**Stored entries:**
————
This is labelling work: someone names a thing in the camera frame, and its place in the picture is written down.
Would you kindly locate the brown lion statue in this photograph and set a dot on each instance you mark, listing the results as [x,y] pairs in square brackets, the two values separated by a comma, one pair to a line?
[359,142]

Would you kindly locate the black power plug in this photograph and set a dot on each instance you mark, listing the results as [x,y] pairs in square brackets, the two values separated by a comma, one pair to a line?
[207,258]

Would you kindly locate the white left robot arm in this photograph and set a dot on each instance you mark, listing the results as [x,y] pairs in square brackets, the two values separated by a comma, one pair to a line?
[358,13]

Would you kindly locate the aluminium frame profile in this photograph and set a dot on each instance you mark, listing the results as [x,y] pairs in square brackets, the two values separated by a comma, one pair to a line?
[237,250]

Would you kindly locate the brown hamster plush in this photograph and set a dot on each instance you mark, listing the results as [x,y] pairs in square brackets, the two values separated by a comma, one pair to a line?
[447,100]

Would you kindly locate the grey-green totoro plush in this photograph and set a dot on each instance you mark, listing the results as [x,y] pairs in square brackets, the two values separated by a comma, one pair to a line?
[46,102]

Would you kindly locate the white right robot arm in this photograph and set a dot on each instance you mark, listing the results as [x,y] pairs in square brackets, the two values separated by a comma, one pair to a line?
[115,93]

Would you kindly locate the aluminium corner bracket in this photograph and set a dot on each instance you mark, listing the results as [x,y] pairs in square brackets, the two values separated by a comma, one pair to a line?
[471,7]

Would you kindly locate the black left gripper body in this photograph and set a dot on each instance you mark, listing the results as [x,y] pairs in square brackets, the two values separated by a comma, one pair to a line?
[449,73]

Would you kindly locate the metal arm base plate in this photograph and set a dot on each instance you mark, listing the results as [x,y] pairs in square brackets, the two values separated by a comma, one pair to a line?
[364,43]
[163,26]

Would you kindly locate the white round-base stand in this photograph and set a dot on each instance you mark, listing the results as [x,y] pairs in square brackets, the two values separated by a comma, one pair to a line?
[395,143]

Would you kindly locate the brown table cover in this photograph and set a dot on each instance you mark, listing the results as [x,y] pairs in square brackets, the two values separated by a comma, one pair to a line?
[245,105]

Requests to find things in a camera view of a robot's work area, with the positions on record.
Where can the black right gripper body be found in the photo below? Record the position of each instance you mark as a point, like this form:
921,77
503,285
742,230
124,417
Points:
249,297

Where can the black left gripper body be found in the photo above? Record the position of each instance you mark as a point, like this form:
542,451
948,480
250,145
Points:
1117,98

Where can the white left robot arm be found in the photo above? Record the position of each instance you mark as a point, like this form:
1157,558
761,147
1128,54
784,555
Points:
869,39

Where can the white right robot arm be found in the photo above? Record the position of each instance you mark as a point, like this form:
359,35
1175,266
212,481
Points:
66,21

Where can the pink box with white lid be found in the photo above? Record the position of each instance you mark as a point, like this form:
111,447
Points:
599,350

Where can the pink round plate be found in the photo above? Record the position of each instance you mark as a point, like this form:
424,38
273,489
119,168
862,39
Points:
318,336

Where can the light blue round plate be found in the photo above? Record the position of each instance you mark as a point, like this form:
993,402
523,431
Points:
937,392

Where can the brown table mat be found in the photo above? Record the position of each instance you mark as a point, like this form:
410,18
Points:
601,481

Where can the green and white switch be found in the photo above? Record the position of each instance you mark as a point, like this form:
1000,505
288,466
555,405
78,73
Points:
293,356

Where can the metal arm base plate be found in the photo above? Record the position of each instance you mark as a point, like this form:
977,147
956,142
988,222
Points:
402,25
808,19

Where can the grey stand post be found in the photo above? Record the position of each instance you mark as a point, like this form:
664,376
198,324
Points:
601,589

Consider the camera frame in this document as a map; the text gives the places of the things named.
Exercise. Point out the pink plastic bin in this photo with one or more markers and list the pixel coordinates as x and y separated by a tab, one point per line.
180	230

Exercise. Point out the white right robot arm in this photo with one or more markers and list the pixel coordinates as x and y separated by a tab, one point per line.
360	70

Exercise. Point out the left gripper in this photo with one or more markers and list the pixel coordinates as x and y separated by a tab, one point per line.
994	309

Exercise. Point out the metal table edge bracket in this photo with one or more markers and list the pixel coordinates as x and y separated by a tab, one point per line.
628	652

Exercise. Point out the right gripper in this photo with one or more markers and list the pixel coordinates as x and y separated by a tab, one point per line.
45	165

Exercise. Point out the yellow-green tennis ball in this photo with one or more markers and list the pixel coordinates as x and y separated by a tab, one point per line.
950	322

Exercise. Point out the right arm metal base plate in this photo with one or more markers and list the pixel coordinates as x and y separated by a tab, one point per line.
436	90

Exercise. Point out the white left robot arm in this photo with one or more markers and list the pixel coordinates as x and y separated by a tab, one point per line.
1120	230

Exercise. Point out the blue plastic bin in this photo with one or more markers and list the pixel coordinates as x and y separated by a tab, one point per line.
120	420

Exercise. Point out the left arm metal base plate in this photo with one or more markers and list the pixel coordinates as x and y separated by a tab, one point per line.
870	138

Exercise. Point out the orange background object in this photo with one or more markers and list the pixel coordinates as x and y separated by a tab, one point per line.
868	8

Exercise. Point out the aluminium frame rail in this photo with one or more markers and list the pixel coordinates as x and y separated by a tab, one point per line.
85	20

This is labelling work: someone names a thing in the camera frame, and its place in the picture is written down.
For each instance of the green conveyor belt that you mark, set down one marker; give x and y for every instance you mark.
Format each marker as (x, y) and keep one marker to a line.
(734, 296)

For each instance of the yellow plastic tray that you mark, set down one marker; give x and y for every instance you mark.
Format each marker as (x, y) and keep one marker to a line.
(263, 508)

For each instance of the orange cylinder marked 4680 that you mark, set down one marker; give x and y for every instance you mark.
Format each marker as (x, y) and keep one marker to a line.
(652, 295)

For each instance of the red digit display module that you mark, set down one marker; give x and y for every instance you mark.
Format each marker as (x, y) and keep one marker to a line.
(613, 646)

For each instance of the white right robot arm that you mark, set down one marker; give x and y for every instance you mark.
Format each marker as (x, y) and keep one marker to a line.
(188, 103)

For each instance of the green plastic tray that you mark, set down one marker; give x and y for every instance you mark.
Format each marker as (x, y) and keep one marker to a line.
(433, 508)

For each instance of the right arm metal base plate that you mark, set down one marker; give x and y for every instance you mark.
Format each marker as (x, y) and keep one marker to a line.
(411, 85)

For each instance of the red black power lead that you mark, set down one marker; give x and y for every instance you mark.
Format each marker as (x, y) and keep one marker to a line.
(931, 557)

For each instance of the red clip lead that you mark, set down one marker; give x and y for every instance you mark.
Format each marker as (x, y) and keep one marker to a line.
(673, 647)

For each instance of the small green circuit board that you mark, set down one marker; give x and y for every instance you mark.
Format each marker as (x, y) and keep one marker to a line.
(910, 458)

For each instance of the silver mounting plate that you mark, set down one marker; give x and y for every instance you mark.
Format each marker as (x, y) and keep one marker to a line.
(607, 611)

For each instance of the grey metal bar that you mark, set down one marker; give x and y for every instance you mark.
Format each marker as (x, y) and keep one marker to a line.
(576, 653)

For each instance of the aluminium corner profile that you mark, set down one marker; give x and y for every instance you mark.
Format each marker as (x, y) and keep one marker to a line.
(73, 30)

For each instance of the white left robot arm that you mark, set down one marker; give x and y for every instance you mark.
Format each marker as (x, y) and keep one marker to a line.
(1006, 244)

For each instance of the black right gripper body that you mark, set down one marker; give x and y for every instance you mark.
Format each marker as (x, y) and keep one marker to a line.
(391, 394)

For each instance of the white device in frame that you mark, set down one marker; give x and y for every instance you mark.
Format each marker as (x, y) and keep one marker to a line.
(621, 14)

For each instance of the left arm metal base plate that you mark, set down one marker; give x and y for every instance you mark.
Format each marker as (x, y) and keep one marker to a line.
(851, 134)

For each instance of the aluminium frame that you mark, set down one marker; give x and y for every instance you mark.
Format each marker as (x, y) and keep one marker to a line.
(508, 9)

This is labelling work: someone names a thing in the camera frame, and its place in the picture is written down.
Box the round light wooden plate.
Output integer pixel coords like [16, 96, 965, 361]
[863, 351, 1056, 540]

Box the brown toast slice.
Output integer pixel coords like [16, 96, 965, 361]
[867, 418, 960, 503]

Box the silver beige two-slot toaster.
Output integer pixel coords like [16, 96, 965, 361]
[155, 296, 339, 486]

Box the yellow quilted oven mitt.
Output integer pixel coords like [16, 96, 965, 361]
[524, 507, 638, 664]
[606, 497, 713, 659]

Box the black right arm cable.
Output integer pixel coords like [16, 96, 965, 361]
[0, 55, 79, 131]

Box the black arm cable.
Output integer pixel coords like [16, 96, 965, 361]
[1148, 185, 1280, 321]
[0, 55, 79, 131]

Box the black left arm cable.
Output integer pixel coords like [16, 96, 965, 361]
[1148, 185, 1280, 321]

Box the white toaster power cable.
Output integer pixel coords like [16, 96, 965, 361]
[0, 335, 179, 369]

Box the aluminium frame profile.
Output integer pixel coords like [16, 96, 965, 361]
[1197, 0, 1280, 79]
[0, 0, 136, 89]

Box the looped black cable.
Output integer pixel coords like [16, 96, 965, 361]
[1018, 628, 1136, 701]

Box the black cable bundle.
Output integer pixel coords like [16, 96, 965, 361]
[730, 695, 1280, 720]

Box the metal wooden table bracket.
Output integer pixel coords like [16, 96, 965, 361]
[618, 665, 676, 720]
————
**Problem statement:**
Word for word, restate the lines from the one holding "Box the black right arm cable." to the last line of the records.

**Solution to this task:**
Box the black right arm cable.
Output integer pixel coords like [16, 96, 965, 361]
[0, 55, 79, 131]

Box the black arm cable.
Output integer pixel coords like [16, 96, 965, 361]
[1148, 185, 1280, 321]
[0, 55, 79, 131]

Box the black left arm cable.
Output integer pixel coords like [16, 96, 965, 361]
[1148, 185, 1280, 321]

Box the white toaster power cable.
Output integer pixel coords like [16, 96, 965, 361]
[0, 335, 179, 369]

Box the aluminium frame profile.
Output integer pixel coords like [16, 96, 965, 361]
[1197, 0, 1280, 79]
[0, 0, 136, 89]

Box the looped black cable.
Output integer pixel coords like [16, 96, 965, 361]
[1018, 628, 1136, 701]

Box the black cable bundle.
Output integer pixel coords like [16, 96, 965, 361]
[730, 695, 1280, 720]

Box the metal wooden table bracket.
Output integer pixel coords like [16, 96, 965, 361]
[618, 665, 676, 720]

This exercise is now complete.